• Your assignment: Restate the listing below line for line and word for word, without the pictures.

• • • •

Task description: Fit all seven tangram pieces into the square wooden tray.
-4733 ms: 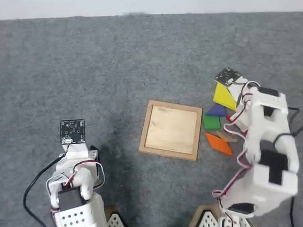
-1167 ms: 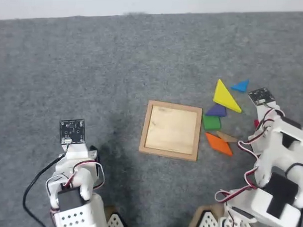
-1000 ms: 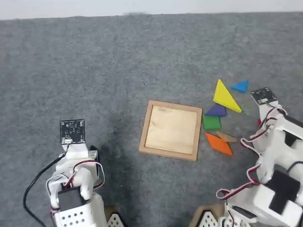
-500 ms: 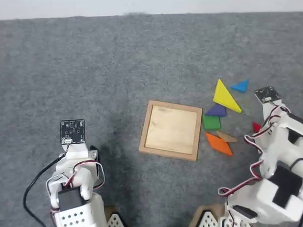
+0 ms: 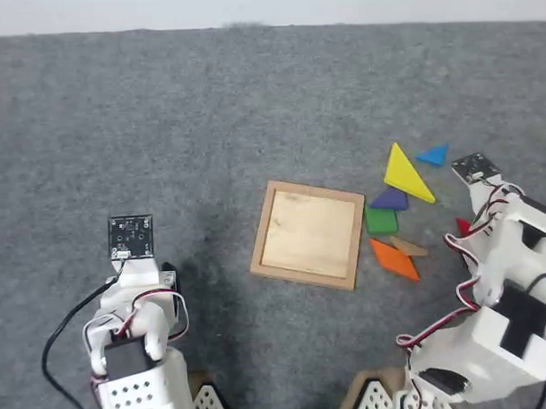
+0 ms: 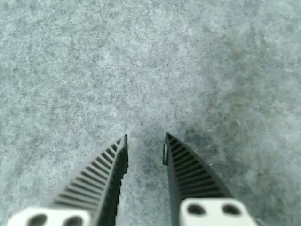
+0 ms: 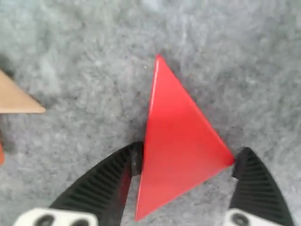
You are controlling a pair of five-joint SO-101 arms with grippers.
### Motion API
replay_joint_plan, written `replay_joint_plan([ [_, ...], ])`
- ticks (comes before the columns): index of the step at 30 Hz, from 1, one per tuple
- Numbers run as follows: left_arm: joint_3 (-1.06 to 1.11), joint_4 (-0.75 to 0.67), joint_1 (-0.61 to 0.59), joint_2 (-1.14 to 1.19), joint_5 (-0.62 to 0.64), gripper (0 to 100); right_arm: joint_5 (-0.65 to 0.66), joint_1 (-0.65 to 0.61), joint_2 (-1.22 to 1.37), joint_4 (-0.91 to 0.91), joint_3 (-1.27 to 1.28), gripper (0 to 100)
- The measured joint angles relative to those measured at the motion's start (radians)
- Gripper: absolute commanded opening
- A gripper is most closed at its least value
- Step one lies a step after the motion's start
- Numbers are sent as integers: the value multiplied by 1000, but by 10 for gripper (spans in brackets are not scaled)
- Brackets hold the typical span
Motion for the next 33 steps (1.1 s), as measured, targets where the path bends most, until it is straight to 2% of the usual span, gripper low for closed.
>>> replay_joint_plan([
  [12,0,0,0,0,0,121,-12,-6,-20,20,-18,187],
  [16,0,0,0,0,0,121,-21,-57,-155,103,41,187],
  [22,0,0,0,0,0,121,-38,-155,-499,178,187,187],
  [28,0,0,0,0,0,121,-92,-284,-703,295,195,192],
  [33,0,0,0,0,0,121,-75,-169,-674,281,123,273],
])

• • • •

• Exercise result:
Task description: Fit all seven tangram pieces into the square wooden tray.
-4733 ms: 
-1167 ms: 
-1000 ms: 
-500 ms: 
+0 ms: 
+0 ms: 
+0 ms: 
You are controlling a pair of five-joint SO-101 arms with grippers.
### Motion API
replay_joint_plan, written `replay_joint_plan([ [_, ...], ])`
- ticks (comes before the columns): index of the step at 30 Hz, from 1, one per tuple
- Numbers run as follows: left_arm: joint_3 (-1.06 to 1.11), joint_4 (-0.75 to 0.67), joint_1 (-0.61 to 0.59), joint_2 (-1.14 to 1.19), joint_5 (-0.62 to 0.64), gripper (0 to 100); right_arm: joint_5 (-0.65 to 0.66), joint_1 (-0.65 to 0.61), joint_2 (-1.22 to 1.37), joint_4 (-0.91 to 0.91), joint_3 (-1.27 to 1.28), gripper (0 to 100)
- The measured joint angles relative to those measured at the motion's start (radians)
- Gripper: absolute commanded opening
- A gripper is most closed at its least value
- Step one lies a step after the motion's start
- Numbers are sent as integers: the value multiplied by 1000, but by 10 for gripper (spans in brackets are not scaled)
- Brackets hold the typical span
Motion for the next 33 steps (1.1 s), as measured, targets where the path bends most, until it is straight to 2% of the usual span, gripper low for closed.
>>> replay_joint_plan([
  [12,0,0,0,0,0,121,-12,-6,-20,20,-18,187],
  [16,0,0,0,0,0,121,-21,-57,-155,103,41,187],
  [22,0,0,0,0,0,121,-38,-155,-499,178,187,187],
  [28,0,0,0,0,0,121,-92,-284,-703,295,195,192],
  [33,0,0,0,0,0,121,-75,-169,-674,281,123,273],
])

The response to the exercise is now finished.